▸ HOW TO COMPLETE THIS TASK
Beneath this instruction is a block of data; output from it exactly the lines that run from the one containing "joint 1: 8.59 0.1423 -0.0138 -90" through the one containing "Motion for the", inclusive.

▸ INPUT DATA
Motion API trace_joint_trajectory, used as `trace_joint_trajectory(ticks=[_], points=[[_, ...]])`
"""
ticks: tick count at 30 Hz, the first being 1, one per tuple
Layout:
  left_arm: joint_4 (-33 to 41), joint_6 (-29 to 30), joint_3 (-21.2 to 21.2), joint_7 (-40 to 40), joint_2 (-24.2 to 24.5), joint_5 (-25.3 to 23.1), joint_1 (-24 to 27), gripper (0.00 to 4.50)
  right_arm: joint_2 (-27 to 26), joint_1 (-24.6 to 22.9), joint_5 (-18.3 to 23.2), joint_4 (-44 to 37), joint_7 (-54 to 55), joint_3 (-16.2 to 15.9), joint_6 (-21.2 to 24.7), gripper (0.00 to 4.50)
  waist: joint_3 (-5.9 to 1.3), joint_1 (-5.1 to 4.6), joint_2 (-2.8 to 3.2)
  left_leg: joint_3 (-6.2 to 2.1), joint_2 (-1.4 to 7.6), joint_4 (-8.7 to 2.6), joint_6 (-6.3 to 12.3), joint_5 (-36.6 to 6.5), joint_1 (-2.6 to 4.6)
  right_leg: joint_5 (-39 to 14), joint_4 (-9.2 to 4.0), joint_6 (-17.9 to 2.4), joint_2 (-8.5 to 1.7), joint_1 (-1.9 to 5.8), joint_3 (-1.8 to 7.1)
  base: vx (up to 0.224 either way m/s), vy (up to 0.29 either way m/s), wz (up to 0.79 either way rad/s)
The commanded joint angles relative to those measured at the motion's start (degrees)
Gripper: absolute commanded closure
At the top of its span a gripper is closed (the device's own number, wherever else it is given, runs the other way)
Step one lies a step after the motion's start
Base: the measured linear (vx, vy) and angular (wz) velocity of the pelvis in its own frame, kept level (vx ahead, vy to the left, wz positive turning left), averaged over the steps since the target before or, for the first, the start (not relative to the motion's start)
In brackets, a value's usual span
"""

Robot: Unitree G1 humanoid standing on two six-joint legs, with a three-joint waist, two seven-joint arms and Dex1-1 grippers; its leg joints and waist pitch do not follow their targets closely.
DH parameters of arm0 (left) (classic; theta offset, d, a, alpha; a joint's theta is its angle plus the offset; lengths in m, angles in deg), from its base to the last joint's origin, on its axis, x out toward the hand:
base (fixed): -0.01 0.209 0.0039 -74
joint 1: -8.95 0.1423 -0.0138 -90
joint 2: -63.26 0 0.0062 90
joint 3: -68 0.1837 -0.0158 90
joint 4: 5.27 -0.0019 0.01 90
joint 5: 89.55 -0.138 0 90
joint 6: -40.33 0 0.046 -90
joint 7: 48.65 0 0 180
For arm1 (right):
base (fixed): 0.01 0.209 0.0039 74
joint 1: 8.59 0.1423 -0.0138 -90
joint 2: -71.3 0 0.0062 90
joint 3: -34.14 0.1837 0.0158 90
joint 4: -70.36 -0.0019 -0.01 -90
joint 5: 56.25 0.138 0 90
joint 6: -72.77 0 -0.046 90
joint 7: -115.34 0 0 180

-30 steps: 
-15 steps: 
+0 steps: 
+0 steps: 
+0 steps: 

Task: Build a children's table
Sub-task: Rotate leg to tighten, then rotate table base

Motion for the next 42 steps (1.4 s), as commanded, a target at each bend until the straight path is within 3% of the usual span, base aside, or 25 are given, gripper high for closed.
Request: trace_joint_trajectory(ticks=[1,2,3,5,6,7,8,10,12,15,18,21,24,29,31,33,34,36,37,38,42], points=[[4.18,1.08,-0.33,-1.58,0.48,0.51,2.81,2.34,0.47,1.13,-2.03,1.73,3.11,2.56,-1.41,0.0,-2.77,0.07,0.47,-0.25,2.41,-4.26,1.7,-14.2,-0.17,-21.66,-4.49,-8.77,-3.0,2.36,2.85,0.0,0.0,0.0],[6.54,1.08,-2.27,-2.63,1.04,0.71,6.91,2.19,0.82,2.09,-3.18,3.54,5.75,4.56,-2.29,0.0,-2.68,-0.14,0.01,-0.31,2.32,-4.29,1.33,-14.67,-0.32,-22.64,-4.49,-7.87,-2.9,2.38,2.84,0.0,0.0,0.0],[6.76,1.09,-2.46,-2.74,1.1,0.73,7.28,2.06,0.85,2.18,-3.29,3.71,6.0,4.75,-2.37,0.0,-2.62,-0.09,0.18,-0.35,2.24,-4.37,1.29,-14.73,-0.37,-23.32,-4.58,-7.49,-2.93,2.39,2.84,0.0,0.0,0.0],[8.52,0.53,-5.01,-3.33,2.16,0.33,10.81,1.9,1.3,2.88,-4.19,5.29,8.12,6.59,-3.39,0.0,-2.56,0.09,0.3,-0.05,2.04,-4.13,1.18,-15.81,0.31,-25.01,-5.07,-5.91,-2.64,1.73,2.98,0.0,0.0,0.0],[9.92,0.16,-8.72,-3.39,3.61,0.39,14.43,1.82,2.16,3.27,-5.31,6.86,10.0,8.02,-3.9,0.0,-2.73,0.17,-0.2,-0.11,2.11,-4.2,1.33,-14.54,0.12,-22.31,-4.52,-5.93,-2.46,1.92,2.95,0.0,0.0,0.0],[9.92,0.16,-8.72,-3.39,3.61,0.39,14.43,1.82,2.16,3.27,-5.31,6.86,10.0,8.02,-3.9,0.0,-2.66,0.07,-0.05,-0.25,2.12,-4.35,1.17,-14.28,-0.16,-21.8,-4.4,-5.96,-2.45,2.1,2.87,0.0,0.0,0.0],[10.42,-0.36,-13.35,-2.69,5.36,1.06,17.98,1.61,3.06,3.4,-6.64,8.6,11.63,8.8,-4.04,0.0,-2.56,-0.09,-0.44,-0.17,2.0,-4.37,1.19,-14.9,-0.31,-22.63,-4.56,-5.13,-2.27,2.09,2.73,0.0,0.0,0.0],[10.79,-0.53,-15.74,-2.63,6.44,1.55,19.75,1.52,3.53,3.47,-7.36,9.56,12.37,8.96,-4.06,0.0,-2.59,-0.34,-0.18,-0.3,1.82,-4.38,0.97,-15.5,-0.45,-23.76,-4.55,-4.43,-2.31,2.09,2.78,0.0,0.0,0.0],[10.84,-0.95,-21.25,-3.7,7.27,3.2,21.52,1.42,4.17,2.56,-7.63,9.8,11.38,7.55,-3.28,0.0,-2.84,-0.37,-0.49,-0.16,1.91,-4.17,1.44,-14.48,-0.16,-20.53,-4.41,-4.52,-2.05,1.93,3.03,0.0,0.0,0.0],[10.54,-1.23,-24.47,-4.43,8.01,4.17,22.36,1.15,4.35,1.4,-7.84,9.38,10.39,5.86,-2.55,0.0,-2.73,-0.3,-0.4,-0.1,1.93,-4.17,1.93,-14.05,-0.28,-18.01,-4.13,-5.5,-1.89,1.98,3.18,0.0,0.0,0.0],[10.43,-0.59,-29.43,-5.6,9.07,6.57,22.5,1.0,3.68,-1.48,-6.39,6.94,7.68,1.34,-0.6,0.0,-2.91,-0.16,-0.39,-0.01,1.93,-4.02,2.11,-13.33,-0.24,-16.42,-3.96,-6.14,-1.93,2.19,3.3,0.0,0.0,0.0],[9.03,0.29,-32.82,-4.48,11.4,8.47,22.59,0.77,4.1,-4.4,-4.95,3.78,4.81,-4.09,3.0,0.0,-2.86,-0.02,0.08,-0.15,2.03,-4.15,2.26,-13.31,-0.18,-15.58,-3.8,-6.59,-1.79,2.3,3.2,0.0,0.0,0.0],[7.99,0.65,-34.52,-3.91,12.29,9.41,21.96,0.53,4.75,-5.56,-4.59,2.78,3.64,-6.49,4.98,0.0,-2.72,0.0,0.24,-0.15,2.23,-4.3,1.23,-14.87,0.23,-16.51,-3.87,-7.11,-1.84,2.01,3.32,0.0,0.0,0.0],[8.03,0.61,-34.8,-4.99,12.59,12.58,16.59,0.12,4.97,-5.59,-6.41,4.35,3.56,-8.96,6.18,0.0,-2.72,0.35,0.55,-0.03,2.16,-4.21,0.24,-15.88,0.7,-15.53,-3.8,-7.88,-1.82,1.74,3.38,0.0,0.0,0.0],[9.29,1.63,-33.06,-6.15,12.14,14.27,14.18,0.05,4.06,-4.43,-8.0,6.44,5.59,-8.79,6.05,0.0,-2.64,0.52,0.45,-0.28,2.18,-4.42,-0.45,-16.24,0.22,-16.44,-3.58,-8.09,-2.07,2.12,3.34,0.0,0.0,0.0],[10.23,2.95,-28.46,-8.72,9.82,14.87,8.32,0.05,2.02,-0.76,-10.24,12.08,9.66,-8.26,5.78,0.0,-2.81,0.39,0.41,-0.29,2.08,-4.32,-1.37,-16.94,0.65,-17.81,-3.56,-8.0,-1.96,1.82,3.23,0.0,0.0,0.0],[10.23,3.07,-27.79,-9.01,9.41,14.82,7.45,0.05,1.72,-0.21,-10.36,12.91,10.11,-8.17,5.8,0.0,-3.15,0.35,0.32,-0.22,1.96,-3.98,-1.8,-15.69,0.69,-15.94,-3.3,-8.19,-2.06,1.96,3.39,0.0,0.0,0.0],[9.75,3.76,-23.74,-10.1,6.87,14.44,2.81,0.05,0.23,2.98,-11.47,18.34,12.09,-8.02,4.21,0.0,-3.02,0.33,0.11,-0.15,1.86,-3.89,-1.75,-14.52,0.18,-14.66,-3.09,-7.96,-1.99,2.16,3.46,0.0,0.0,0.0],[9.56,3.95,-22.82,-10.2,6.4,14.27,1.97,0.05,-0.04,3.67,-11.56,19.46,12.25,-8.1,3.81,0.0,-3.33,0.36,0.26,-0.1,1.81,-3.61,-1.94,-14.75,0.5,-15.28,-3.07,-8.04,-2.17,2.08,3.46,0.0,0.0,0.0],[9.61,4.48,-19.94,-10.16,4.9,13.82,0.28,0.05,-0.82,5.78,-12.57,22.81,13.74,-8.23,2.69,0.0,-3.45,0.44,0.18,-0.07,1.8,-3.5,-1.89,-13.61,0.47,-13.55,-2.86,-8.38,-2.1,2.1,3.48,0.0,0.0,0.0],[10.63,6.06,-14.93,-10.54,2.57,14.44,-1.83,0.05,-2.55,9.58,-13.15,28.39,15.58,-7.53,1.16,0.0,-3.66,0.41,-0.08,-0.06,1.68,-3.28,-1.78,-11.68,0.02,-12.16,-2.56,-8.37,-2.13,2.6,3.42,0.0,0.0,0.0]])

▸ RESULT
joint 1: 8.59 0.1423 -0.0138 -90
joint 2: -71.3 0 0.0062 90
joint 3: -34.14 0.1837 0.0158 90
joint 4: -70.36 -0.0019 -0.01 -90
joint 5: 56.25 0.138 0 90
joint 6: -72.77 0 -0.046 90
joint 7: -115.34 0 0 180

-30 steps: 
-15 steps: 
+0 steps: 
+0 steps: 
+0 steps: 

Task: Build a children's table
Sub-task: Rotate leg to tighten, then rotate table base

Motion for the next 42 steps (1.4 s), as commanded, a target at each bend until the straight path is within 3% of the usual span, base aside, or 25 are given, gripper high for closed.

This completes the output.